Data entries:
————————

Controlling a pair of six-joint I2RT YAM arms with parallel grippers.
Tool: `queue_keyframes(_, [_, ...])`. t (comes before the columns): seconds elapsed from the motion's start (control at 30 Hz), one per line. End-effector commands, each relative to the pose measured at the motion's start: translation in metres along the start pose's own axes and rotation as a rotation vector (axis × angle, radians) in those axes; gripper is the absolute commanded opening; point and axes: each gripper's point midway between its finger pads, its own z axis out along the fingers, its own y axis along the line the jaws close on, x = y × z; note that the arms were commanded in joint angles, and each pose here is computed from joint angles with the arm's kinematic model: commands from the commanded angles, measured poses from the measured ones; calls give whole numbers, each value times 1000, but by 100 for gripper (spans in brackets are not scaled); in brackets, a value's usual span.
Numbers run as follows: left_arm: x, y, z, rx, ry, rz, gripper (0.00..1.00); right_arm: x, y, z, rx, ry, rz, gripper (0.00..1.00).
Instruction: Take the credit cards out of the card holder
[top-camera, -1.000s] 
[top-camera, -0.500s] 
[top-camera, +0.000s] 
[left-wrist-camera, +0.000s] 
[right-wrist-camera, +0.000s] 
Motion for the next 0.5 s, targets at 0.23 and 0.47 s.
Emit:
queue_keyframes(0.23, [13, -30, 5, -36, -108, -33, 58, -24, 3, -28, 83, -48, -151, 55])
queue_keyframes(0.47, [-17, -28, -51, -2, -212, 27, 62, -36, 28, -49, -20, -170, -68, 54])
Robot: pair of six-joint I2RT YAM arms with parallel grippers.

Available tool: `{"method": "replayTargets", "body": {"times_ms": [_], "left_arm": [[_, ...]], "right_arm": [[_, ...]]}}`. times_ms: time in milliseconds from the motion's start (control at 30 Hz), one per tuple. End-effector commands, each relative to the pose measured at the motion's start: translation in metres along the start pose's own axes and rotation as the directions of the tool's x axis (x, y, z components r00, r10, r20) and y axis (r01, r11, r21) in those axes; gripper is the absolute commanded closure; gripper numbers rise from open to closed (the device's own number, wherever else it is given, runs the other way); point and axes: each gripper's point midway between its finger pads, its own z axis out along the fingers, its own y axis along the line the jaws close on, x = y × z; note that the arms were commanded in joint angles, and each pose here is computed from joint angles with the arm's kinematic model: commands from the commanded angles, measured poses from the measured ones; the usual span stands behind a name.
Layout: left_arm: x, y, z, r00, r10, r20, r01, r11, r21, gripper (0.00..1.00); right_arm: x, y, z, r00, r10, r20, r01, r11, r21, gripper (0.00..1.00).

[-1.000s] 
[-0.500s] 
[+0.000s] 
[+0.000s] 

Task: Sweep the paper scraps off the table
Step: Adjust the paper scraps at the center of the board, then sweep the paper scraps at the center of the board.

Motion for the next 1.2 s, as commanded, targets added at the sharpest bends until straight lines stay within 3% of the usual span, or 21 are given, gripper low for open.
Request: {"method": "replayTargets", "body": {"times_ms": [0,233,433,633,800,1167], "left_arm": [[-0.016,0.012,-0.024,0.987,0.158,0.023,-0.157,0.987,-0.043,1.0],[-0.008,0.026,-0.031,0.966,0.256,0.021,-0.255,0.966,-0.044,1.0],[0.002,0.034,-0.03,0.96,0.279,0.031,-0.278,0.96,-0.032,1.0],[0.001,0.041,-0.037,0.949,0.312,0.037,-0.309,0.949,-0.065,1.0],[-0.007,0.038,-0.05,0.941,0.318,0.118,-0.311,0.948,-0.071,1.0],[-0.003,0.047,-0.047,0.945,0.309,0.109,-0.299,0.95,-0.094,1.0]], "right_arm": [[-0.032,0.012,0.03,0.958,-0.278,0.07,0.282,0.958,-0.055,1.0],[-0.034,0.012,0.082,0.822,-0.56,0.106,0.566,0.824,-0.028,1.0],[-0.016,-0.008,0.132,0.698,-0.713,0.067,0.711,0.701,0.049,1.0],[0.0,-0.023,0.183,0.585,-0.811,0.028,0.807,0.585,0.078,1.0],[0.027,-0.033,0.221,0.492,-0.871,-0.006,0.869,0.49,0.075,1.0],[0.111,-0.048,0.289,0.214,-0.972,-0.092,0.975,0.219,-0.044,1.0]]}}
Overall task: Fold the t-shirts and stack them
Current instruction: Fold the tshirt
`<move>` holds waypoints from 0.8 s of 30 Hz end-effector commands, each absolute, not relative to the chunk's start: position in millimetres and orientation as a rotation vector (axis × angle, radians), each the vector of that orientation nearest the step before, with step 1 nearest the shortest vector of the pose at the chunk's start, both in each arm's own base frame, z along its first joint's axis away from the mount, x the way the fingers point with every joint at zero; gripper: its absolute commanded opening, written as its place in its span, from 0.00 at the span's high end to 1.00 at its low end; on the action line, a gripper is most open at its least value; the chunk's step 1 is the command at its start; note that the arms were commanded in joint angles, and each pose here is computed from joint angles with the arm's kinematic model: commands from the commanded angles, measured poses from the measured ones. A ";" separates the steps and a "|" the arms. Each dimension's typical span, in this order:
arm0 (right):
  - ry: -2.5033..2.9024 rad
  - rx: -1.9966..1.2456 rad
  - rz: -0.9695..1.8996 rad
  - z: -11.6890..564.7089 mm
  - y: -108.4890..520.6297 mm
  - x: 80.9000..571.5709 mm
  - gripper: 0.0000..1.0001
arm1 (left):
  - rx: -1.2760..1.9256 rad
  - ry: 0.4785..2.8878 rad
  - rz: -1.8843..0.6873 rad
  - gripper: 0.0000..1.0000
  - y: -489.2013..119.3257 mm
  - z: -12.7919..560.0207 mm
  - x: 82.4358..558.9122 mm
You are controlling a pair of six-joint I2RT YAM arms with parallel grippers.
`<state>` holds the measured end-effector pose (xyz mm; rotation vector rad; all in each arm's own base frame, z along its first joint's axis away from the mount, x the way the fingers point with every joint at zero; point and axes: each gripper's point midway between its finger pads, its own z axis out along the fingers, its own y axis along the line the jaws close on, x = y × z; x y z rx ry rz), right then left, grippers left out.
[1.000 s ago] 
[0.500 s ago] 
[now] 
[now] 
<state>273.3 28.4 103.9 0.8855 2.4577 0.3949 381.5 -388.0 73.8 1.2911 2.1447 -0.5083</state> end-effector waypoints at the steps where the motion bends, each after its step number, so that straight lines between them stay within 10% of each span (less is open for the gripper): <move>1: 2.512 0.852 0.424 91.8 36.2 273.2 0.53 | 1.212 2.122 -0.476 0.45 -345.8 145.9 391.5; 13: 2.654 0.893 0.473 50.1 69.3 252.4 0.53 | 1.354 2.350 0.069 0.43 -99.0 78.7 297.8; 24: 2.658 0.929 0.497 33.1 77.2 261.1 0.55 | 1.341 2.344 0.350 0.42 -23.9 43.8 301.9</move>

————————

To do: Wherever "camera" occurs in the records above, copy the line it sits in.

Answer to the problem:
[top-camera, -1.000s] 
[top-camera, -0.500s] 
[top-camera, +0.000s] 
[left-wrist-camera, +0.000s] 
[right-wrist-camera, +0.000s] 

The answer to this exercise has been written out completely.